■ THE TASK
As the answer, set down the lines below from the one containing "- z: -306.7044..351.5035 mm" through the one containing "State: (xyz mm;", exactly and inclusively, and no others.

Data excerpts:
····················

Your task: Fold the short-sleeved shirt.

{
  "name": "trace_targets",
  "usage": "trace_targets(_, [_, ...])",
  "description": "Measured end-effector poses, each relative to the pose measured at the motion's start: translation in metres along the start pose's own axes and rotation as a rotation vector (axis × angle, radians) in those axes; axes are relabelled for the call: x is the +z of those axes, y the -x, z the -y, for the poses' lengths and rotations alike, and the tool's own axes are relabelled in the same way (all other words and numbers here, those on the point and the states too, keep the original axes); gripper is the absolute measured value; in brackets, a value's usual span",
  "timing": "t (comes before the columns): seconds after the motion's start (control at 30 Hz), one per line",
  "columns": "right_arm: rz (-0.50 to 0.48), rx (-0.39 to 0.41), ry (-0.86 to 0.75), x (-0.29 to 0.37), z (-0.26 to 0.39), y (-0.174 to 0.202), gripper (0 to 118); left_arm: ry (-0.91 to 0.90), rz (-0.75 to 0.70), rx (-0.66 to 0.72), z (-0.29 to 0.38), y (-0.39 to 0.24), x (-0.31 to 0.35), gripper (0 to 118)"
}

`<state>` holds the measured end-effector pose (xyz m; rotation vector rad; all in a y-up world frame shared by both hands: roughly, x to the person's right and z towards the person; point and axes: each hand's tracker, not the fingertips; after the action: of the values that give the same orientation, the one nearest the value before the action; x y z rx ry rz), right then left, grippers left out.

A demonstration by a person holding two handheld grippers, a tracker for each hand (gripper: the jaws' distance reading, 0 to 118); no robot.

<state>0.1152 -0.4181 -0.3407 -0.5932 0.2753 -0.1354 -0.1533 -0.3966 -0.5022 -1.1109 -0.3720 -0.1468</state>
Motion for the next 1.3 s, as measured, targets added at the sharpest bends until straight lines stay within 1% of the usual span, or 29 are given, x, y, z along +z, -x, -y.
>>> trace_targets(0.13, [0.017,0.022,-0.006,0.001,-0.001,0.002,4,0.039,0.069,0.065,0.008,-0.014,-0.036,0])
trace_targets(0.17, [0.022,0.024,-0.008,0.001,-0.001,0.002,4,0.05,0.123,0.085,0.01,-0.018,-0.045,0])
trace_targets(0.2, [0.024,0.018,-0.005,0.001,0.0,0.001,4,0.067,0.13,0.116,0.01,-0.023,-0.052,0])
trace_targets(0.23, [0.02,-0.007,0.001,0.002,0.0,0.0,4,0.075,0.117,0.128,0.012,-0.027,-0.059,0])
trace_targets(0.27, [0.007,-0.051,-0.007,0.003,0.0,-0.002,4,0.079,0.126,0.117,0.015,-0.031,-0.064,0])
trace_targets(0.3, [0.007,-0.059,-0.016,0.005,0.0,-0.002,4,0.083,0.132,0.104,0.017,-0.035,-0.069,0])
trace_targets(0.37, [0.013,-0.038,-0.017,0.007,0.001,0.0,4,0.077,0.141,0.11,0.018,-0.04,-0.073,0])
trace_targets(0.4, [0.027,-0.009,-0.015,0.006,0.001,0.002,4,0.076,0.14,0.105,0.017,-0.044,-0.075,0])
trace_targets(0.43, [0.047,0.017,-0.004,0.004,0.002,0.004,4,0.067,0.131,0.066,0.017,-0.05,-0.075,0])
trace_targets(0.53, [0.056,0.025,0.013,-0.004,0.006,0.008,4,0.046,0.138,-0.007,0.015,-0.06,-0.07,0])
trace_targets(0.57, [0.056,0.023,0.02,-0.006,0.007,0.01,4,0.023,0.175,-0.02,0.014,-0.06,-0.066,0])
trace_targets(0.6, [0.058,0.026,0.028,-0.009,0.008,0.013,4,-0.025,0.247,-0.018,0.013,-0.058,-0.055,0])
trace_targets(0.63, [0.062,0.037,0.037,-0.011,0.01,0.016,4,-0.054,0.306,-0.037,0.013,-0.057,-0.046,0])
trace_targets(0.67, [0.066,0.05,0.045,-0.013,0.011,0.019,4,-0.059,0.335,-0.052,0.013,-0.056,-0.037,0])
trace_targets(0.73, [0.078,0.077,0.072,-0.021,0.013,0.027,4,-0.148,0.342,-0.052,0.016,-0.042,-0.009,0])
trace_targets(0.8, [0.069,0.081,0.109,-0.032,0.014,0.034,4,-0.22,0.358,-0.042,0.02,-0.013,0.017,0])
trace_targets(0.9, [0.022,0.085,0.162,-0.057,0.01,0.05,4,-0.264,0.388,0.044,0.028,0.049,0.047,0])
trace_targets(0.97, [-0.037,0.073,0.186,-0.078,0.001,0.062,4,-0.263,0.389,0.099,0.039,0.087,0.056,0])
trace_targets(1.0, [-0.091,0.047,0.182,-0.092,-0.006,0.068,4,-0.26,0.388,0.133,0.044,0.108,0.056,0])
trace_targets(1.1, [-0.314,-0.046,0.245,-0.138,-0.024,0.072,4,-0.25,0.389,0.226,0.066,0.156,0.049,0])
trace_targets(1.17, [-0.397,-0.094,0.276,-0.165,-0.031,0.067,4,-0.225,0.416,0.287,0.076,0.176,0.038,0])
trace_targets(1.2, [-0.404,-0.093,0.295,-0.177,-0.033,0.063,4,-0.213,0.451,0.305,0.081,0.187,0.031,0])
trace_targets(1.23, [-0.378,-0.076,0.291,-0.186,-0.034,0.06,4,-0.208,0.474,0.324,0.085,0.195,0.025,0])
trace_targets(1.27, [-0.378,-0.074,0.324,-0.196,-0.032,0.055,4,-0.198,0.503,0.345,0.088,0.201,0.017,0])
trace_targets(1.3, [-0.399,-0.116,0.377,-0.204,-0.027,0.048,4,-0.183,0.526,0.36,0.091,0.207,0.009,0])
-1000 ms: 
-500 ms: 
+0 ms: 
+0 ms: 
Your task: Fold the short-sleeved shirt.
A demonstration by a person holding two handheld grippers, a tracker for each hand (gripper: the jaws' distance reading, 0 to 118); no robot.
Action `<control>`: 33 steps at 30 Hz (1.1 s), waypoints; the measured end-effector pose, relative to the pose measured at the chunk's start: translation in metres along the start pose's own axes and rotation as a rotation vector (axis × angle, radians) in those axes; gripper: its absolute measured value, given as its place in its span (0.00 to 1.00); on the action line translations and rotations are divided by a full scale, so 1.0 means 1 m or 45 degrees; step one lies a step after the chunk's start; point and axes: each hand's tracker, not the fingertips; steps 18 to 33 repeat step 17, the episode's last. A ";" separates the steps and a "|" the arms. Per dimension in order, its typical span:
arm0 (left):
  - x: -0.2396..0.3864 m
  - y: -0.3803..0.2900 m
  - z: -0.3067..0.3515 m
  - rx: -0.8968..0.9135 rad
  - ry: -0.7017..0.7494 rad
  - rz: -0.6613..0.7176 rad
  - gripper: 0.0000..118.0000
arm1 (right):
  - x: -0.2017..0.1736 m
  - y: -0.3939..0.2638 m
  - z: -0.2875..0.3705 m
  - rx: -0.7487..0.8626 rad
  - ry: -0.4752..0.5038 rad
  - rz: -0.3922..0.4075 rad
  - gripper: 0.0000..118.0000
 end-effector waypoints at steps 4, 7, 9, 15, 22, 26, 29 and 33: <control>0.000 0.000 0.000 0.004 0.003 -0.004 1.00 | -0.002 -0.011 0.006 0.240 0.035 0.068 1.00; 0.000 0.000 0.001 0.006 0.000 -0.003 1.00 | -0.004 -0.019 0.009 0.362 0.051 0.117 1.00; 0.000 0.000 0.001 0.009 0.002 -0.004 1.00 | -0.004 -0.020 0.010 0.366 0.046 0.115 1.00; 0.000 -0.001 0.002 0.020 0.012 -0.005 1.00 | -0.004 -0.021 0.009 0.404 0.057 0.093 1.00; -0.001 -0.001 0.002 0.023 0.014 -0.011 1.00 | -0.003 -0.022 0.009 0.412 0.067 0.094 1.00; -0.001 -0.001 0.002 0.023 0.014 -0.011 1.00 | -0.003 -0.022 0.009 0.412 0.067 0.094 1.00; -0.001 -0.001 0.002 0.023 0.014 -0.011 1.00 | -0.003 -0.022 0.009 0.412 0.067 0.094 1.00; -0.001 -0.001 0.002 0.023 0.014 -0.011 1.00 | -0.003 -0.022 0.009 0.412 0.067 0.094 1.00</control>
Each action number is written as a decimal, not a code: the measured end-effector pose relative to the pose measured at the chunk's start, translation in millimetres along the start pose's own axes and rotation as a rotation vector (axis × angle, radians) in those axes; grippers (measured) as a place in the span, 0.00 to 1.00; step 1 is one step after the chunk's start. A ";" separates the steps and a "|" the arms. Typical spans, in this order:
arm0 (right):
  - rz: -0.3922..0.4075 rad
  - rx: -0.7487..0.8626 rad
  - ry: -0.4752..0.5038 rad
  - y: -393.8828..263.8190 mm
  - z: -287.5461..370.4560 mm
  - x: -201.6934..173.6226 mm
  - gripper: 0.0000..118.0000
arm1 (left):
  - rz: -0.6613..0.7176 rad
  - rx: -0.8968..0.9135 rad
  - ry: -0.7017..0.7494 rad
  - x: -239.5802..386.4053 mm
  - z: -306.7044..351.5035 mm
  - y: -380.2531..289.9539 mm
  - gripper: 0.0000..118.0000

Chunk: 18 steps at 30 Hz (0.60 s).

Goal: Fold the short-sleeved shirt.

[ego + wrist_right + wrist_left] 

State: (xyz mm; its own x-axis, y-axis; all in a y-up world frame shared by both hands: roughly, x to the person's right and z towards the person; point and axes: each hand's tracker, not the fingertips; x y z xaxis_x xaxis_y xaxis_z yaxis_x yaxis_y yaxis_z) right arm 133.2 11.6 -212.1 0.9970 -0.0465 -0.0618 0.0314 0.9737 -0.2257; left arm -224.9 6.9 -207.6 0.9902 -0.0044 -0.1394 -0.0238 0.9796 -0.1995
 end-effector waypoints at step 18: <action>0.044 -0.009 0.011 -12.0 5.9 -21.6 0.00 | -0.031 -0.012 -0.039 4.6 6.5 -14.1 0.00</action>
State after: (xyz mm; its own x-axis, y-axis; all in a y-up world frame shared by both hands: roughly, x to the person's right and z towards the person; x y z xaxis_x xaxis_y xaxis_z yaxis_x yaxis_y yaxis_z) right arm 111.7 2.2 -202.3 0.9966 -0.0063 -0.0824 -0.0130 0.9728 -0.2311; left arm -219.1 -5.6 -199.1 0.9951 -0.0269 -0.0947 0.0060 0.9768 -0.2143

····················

■ TASK ANSWER
  - z: -306.7044..351.5035 mm
  - y: -380.2531..289.9539 mm
  - gripper: 0.0000..118.0000

Chunk: 18 steps at 30 Hz (0.60 s).

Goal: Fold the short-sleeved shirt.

[ego + wrist_right + wrist_left] 

State: (xyz mm; its own x-axis, y-axis; all in a y-up world frame shared by both hands: roughly, x to the person's right and z towards the person; point and axes: each hand's tracker, not the fingertips; x y z xaxis_x xaxis_y xaxis_z yaxis_x yaxis_y yaxis_z) right arm 133.2 11.6 -212.1 0.9970 -0.0465 -0.0618 0.0314 0.9737 -0.2257; left arm -224.9 6.9 -207.6 0.9902 -0.0044 -0.1394 -0.0238 0.9796 -0.1995

Nothing else remains in this exercise.